Task
Pull each line holding the word "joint" from the data.

Given information
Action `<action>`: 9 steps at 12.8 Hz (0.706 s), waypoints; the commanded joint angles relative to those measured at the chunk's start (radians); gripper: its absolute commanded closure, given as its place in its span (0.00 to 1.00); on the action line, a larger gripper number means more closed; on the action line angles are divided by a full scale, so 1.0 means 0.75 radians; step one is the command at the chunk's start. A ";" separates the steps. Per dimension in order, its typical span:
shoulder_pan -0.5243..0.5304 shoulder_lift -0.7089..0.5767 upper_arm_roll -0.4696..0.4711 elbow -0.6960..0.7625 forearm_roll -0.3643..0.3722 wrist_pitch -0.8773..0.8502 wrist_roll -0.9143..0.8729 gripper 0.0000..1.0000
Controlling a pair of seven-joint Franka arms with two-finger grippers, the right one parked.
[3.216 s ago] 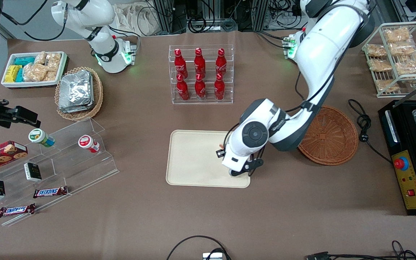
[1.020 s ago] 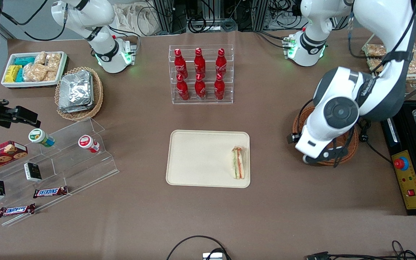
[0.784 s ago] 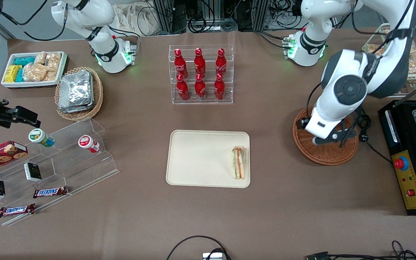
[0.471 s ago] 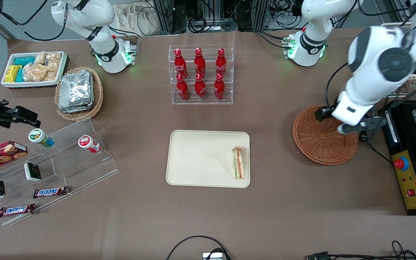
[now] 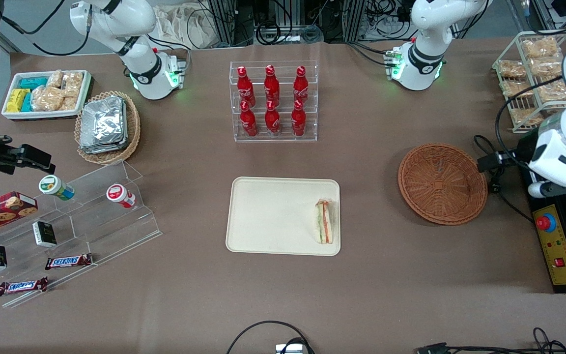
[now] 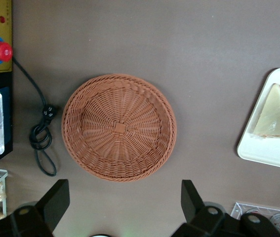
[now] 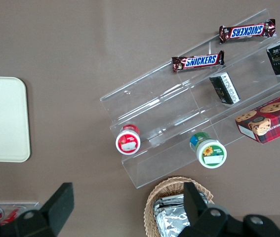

Exercise response
Action `<action>`: 9 steps at 12.8 Hz (0.706 s), waypoints; the commanded joint angles relative to those measured at the chunk's start (radians); gripper: its absolute commanded closure, given as its place in its span (0.00 to 1.00); on the action line, a larger gripper number means more closed; on the action line angles are divided by a full scale, so 1.0 means 0.75 radians; step one is the command at the chunk's start. A ";" separates the steps. Per dimension in order, its typical span:
Controlling a pair of seven-joint Franka arms with two-finger grippers, the right one parked.

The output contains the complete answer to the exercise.